Just wanted to let you know, we're going to be using a new form of character application in which you'll instead put the info into your character's profile. The info will pretty much be the same, so you'll be able to copy and paste everything. I just figured I'd let you know ahead of time so that you're not too surprised when i ask you to put all of this info into your profile. I'll let you know when this change will occur though; I'm still waiting on someone to finish the plugin to make this happen.
In the meantime though...
-Everything looks pretty good, but I'd like you to expand more on her history. It's a good history, just a little vague. Here's some points I would like to see expanded in her history:
1. You say that her mother was able to teach Ellena to control her magic. Did her mother have magical abilities? If yes, try to incorporate that. If not, where would she have learned about how to control one's powers?
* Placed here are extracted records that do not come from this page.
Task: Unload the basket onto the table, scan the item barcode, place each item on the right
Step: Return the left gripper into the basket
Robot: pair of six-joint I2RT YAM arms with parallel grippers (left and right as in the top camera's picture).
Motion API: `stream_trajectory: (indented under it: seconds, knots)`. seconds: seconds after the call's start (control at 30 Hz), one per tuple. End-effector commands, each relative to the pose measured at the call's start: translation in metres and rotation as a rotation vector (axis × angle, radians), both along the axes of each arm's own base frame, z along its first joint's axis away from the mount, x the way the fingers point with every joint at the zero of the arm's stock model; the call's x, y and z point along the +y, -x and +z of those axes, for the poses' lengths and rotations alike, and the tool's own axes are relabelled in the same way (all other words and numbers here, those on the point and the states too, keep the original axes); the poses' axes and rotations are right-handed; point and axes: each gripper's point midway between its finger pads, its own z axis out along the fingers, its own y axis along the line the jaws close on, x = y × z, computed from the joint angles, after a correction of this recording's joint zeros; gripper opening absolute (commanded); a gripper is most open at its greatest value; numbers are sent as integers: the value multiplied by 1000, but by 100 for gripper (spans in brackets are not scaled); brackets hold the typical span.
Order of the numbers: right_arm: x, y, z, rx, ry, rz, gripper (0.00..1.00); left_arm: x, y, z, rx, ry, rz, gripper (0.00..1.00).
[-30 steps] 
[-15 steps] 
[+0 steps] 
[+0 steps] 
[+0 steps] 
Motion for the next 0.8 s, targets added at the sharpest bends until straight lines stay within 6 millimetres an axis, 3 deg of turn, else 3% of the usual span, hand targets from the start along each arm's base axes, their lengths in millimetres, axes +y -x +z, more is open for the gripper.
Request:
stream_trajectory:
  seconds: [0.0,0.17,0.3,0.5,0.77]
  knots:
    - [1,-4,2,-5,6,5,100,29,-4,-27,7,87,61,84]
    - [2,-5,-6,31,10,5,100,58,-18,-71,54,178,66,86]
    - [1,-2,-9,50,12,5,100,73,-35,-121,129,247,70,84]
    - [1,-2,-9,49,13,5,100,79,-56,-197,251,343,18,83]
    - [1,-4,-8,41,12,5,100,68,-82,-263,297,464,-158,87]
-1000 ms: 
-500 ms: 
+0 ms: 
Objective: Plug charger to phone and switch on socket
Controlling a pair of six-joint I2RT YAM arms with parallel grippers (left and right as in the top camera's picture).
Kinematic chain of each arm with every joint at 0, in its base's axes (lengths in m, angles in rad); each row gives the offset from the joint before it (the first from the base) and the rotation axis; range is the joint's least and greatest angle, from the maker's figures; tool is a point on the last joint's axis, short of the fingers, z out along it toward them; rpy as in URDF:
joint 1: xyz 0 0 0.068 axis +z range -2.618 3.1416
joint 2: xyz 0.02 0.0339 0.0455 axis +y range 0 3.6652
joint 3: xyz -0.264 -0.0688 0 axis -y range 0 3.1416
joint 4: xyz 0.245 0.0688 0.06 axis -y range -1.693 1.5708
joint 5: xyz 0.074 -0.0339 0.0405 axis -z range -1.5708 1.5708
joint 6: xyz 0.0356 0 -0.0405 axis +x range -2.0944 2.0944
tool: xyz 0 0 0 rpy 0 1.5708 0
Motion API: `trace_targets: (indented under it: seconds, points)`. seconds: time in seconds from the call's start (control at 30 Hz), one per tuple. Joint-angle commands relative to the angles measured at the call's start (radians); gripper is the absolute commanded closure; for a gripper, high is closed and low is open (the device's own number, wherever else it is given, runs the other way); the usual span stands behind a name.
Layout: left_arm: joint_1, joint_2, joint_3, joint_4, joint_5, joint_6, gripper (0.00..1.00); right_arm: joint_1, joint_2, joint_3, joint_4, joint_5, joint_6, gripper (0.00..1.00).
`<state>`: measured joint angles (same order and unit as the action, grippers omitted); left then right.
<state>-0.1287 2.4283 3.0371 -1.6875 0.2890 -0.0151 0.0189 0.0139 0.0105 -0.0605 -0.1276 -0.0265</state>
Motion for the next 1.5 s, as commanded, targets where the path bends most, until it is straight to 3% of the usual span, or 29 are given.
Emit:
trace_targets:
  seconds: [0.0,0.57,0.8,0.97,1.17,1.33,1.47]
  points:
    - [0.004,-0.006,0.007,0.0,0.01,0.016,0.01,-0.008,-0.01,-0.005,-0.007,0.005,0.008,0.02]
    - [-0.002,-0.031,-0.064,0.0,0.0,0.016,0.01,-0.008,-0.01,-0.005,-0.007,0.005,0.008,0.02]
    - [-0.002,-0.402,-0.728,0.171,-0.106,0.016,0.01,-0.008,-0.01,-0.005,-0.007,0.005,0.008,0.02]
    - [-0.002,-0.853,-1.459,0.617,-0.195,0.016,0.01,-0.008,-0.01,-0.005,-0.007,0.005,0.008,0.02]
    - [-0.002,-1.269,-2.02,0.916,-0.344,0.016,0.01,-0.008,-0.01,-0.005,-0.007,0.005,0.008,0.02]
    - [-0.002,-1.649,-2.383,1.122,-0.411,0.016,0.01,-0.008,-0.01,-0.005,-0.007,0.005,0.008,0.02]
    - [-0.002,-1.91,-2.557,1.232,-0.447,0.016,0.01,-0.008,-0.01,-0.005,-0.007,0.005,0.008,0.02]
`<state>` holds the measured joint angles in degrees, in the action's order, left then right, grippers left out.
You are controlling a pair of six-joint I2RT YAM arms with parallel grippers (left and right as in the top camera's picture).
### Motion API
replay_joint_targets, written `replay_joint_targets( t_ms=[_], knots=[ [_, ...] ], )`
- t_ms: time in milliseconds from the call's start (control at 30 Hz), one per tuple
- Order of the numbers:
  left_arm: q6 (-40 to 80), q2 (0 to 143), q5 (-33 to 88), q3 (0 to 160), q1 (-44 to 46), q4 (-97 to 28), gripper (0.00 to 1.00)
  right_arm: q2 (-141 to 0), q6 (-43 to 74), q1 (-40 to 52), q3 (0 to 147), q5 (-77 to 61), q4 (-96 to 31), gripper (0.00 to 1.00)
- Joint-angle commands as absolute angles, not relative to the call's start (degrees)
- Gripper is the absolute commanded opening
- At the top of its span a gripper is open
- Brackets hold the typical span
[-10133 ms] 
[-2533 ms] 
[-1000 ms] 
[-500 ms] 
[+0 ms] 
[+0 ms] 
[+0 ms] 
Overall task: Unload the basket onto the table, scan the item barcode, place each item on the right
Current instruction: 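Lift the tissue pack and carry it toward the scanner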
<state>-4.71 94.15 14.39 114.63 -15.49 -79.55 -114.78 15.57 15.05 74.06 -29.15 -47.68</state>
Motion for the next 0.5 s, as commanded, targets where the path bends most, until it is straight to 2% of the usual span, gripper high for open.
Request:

2. Since she's the librarian, I'd really love to see her love and passion for books incorporated into the history. It could have stemmed from her mothers stories. Perhaps she could have spent a lot of time, among the Elendil, reading and delving into books? So long as you can stress this in some way, so that we can clearly see why she was chosen as the Tower's Librarian, you're good.
-In her history, you say "However, after Ellena had made the choice to leave the mountains, her elemental magic appeared." This is a little confusing and, while I know what you mean, others may be slightly boggled by this. Maybe you could add that this forced her to stay at the end of this sentence?
-There's a few grammar and spelling mistakes that could use fixing, though these are minor and won't determine whether or not she's accepted.
EDIT: There's a few other things I forgot to put down before:
-You say she's half Elendil and half human, but you only have down Elendil under the basics.
- You have "Nam'en En'daleth" down alongside her name, but only mention that her name is Ellena Rosewood. Where does this extra name come from? Or, if possible, could you do away with it?
-Her age... she's eighty years old, so even among the Elendil she would be a little over middle aged. Katie Mcgrath is 29... so while she's not the worst playby for her, she's still a little young looking.
BUT, seeing as she's half human, she wouldn't have the life span of an Elendil elf anyway. Her lifespan would be dependent on both of her parents' races. That being said, she would be well over middle-aged... I know, it's a little complicated. My suggestion, if you want to keep Katie Mcgrath as a playby, would be for you to make her younger. Since I don't remember if you mentioned her father's race or not in her history, here's a bit of a guideline on halfling elf ages:
ANOTHER edit(sorry): I recently adjusted the numbers I posted her for you before. You can find a better explanation of halflings
HERE.
-Another thing I didn't notice before(even though I pointed the sentence out) was that you state "her elemental magic appeared." You may want to refer back to the introduction in the magic thread.